1

I have tons of .xls files with dates that im reading into R. The issue I'm having is that every person filled the "date" column in a different way. Therefore, I have things like:

date <- c(1995, 1995-05-03, 03-05-1995, 1995/5)

I've been trying to find a way to fix this:

  1. by using as.Date()
  2. by using convertToDate()

but this generates, of course, multiple NAs.

Is there a way for fixing this?

duckmayr
  • 16,303
  • 3
  • 35
  • 53

2 Answers2

2

You could try anytime package, supposing you could add quotation marks to your data:

library(anytime)
date <- anydate(date)
head(date)
#> [1] "1995-01-01" "1995-05-03" "1995-03-05" "1995-05-01"

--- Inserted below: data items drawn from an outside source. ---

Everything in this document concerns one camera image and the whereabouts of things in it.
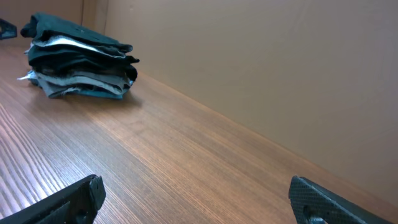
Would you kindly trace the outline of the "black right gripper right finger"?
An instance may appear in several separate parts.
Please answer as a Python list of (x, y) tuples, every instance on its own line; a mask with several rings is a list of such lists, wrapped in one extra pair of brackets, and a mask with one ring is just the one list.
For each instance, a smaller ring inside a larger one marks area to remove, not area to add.
[(289, 200), (297, 223), (390, 224), (305, 177), (293, 176)]

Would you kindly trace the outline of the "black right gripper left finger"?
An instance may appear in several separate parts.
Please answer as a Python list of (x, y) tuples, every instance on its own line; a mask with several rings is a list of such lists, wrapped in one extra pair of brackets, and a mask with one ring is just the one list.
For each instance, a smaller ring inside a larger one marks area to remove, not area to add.
[(1, 219), (1, 224), (92, 224), (105, 198), (102, 177), (91, 174)]

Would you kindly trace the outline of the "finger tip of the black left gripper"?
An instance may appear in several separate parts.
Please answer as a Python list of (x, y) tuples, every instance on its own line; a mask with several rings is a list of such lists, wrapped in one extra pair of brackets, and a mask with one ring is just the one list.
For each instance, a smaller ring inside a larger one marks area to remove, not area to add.
[(17, 27), (10, 22), (0, 19), (0, 39), (12, 39), (17, 37)]

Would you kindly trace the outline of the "stack of folded dark clothes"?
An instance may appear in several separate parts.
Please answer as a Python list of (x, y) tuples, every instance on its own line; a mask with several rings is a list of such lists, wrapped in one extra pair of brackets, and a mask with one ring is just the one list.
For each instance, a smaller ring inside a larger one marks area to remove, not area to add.
[(49, 98), (77, 94), (120, 100), (137, 79), (132, 46), (76, 23), (35, 13), (20, 31), (30, 38), (24, 79)]

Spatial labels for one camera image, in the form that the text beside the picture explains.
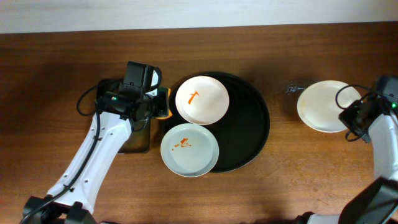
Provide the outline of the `green and orange sponge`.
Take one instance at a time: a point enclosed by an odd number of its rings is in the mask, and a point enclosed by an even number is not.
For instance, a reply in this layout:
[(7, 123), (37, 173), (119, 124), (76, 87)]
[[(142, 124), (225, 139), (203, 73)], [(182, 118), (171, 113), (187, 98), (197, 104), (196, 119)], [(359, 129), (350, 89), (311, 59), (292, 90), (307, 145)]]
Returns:
[(155, 96), (155, 112), (156, 119), (168, 119), (172, 116), (169, 103), (170, 89), (159, 87)]

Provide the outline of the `white plate top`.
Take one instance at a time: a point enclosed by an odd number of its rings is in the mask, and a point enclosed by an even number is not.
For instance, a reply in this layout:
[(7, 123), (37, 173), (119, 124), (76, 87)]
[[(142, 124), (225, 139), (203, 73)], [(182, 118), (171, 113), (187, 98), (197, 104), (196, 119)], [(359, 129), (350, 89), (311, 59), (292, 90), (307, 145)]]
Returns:
[(229, 107), (229, 93), (217, 79), (196, 76), (183, 82), (175, 95), (180, 116), (189, 123), (209, 125), (219, 121)]

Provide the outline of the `pale blue plate front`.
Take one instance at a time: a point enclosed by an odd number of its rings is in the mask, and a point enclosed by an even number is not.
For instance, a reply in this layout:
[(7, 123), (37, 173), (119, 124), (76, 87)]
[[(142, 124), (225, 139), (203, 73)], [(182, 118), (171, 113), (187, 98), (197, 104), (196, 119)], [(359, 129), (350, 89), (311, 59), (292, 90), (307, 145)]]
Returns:
[(197, 124), (179, 124), (164, 135), (160, 153), (164, 164), (182, 177), (199, 177), (216, 165), (220, 150), (214, 135)]

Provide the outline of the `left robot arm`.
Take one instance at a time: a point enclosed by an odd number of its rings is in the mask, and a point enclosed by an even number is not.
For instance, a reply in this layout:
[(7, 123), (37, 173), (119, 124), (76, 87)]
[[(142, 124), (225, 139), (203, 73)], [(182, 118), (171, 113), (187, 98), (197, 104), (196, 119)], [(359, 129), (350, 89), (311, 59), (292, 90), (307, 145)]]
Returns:
[(162, 72), (152, 65), (128, 62), (124, 78), (105, 80), (89, 113), (93, 120), (70, 165), (44, 198), (30, 197), (21, 223), (94, 223), (101, 184), (124, 143), (152, 118), (169, 116), (169, 94)]

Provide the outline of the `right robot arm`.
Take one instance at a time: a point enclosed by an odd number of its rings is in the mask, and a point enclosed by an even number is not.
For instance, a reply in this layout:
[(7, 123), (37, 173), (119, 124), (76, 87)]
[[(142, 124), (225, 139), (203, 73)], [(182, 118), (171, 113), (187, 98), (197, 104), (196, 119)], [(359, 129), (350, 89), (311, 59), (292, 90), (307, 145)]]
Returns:
[(397, 211), (397, 77), (381, 76), (364, 96), (358, 87), (334, 80), (314, 83), (299, 96), (297, 112), (317, 131), (346, 131), (371, 143), (375, 180), (339, 215), (306, 212), (295, 223), (387, 223)]

Created on 2020-07-27 by the reprex package (v0.3.0)

bttomio
  • 2,206
  • 1
  • 6
  • 17
1

You can try lubridate::parse_date_time(), which allows you to specify multiple date and time formats that can occur in your data (and you don't need to keep the order of formats):

date <- c("1995", "1995-05-03", "03-05-1995", "1995/5", "1996.12.01", "1.3.1993")

lubridate::parse_date_time(date, order = c("Y", "Ymd", "dmY", "Y/m"))
#> [1] "1995-01-01 UTC" "1995-05-03 UTC" "1995-05-03 UTC" "1995-05-01 UTC"
#> [5] "1996-12-01 UTC" "1993-03-01 UTC"